◆ Collected data:
◇ ◇ ◇ ◇ ◇ ◇ ◇

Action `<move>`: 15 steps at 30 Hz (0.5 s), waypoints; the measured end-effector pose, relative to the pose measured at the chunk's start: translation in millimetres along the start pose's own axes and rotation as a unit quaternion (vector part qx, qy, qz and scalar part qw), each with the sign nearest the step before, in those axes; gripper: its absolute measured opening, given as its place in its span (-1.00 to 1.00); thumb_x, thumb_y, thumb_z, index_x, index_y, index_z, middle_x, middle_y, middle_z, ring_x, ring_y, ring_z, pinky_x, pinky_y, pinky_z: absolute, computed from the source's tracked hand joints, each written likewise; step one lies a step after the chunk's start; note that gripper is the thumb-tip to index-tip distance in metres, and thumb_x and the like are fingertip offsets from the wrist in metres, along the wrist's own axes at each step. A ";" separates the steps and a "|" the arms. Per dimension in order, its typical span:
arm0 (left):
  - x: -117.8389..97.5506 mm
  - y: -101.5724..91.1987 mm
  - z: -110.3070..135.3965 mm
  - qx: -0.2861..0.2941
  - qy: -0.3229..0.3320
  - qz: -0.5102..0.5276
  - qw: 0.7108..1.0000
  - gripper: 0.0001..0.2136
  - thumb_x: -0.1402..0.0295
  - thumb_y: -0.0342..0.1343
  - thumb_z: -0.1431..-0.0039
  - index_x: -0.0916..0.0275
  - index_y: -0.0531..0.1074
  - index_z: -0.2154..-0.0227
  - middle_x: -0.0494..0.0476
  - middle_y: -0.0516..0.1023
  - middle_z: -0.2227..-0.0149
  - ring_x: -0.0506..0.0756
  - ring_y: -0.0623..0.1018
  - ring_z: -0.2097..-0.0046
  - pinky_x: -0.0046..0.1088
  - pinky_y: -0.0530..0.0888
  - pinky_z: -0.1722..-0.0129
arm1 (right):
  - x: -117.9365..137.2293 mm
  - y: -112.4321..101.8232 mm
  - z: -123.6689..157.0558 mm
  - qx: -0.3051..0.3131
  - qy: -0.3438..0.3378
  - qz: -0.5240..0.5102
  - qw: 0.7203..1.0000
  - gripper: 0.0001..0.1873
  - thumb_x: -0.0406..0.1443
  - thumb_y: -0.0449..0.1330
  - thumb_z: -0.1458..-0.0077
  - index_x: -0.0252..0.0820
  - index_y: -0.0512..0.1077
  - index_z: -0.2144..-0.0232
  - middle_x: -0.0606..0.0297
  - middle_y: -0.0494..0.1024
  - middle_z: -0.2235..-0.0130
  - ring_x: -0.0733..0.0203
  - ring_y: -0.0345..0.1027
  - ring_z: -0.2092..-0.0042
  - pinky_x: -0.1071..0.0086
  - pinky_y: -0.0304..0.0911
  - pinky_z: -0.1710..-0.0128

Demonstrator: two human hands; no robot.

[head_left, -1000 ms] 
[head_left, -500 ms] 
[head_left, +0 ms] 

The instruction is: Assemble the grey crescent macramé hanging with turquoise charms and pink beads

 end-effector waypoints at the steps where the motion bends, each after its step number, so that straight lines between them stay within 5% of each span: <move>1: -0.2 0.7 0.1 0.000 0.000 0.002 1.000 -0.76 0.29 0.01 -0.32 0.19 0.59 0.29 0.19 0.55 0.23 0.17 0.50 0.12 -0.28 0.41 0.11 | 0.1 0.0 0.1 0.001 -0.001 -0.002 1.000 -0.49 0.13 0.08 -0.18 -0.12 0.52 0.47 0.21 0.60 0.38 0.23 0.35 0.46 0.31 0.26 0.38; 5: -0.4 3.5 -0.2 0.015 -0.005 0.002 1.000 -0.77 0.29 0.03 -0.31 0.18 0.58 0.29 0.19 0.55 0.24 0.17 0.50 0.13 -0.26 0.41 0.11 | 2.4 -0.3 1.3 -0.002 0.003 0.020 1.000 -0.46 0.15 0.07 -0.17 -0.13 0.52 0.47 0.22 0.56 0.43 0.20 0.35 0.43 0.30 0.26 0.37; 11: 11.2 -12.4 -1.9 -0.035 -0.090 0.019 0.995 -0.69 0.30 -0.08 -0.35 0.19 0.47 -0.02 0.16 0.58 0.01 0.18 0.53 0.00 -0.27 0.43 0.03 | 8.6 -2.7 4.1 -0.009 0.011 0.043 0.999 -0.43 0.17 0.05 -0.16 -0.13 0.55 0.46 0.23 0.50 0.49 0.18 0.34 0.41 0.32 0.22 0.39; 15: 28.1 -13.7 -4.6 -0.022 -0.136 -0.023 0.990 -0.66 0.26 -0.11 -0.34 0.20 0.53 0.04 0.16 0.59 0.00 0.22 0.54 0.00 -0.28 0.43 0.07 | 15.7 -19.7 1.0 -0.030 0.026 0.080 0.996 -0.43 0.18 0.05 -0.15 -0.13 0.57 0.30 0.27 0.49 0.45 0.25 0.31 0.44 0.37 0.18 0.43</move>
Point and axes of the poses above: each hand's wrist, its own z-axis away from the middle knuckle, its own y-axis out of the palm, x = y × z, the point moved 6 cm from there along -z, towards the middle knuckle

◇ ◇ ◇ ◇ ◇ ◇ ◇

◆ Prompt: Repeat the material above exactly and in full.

◆ Output of the exercise:
Action `<move>`: 15 steps at 30 Hz (0.5 s), waypoints; the measured end-effector pose, relative to the pose measured at the chunk's start: translation in millimetres along the start pose's own axes and rotation as a unit quaternion (vector part qx, qy, qz and scalar part qw), each with the sign nearest the step before, in those axes; gripper: its absolute measured opening, given as its place in its span (-1.00 to 1.00); thumb_x, thumb_y, thumb_z, index_x, index_y, index_z, middle_x, middle_y, middle_z, ring_x, ring_y, ring_z, pinky_x, pinky_y, pinky_z: absolute, computed from the source's tracked hand joints, each written likewise; step one lies a step after the chunk's start; note that gripper is the thumb-tip to index-tip distance in metres, and thumb_x and the like are fingertip offsets from the wrist in metres, along the wrist's own axes at each step. A ";" separates the steps and a "|" the arms. Per dimension in order, its typical span:
arm0 (left):
  - x: -117.8389..97.5506 mm
  - y: -101.5724..91.1987 mm
  - z: -110.3070..135.3965 mm
  - qx: -0.2861..0.2941
  - qy: -0.3229..0.3320
  - qz: -0.5102..0.5276
  - qw: 0.7108..1.0000
  - gripper: 0.0001..0.2136
  - thumb_x: -0.1402..0.0295
  - thumb_y: -0.0342..0.1343
  - thumb_z: -0.1431..-0.0039
  - index_x: -0.0916..0.0275
  - index_y: -0.0531..0.1074
  - index_z: -0.2154..-0.0227
  - middle_x: -0.0494..0.0476
  - middle_y: -0.0516..0.1023
  - middle_z: -0.2227..-0.0149
  - ring_x: -0.0506..0.0756
  - ring_y: -0.0623..0.1018
  - ring_z: -0.2097..-0.0046
  - pinky_x: -0.0046..0.1088
  - pinky_y: -0.0530..0.0888
  - pinky_z: -0.1722..-0.0129
arm1 (right):
  - x: -117.9365..137.2293 mm
  - y: -112.4321..101.8232 mm
  - z: -123.6689..157.0558 mm
  - qx: -0.3051..0.3131
  - qy: -0.3438..0.3378
  - qz: -0.5240..0.5102
  - qw: 0.7203..1.0000
  - gripper: 0.0001..0.1873
  - thumb_x: -0.0406..0.1443
  - thumb_y: -0.0449..0.1330
  - thumb_z: -0.1458..-0.0077
  - index_x: -0.0252..0.0820
  - index_y: -0.0512..0.1077
  - index_z: -0.2144..-0.0232
  - middle_x: -0.0606..0.0297
  - middle_y: -0.0494..0.1024
  - middle_z: -0.2235..-0.0130
  - ring_x: -0.0733..0.0203
  - ring_y: -0.0345..0.1027
  - ring_z: -0.2092..-0.0042
  - pinky_x: -0.1071..0.0086
  - pinky_y: -0.0304..0.0911
  - pinky_z: -0.1710..-0.0128

Demonstrator: two human hands; no robot.

[head_left, -1000 ms] 
[head_left, -500 ms] 
[head_left, +0 ms] 

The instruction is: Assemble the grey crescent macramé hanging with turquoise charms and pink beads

 end-effector waypoints at the steps where the motion bends, each after its step number, so that straight lines between them stay within 5% of each span: <move>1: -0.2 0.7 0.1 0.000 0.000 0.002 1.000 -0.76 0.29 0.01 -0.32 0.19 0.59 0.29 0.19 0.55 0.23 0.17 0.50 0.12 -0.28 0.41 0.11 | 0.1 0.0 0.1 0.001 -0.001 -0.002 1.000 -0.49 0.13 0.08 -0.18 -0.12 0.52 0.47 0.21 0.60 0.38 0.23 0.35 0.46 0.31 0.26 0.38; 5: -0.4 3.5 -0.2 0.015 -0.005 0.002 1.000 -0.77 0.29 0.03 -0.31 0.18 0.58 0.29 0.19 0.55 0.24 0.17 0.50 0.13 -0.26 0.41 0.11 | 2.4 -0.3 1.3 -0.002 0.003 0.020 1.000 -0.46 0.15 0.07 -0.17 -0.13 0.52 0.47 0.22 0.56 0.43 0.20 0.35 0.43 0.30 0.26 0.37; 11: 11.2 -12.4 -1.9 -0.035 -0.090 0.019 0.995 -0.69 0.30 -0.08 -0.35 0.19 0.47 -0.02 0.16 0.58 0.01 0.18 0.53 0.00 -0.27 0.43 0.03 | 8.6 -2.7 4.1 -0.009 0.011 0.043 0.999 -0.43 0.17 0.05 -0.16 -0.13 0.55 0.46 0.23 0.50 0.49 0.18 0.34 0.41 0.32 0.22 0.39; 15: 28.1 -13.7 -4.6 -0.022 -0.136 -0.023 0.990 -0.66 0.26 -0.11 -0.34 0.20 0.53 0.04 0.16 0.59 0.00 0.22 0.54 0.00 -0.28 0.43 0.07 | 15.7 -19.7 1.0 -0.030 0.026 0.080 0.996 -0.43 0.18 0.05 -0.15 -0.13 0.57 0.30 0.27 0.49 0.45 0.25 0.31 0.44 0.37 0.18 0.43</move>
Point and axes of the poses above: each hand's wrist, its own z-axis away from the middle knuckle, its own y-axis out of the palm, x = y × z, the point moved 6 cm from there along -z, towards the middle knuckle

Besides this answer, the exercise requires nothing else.